**What the task requires:**
All of the data is to be printed exactly, though the images must be left off.

(Records from a collection)
*** Block opens ***
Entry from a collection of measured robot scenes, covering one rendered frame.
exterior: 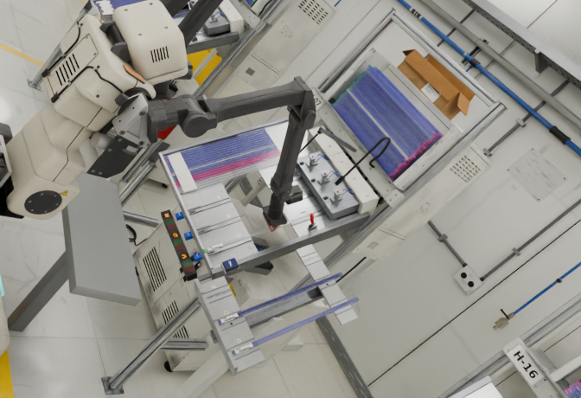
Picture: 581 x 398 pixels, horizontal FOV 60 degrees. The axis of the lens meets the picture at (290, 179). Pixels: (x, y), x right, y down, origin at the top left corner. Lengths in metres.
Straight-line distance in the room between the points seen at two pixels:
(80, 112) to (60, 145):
*** Block closes ***
**Task solution:**
Entry from a collection of measured robot scenes, covering one rendered frame.
exterior: 
Picture: 581 x 398 pixels, horizontal FOV 60 degrees. The axis of the lens meets the picture at (290, 179). Pixels: (x, y), x right, y down, origin at the top left corner. Lengths in metres.
Straight-line distance in the room between the points seen at two pixels:
(80, 112) to (60, 145):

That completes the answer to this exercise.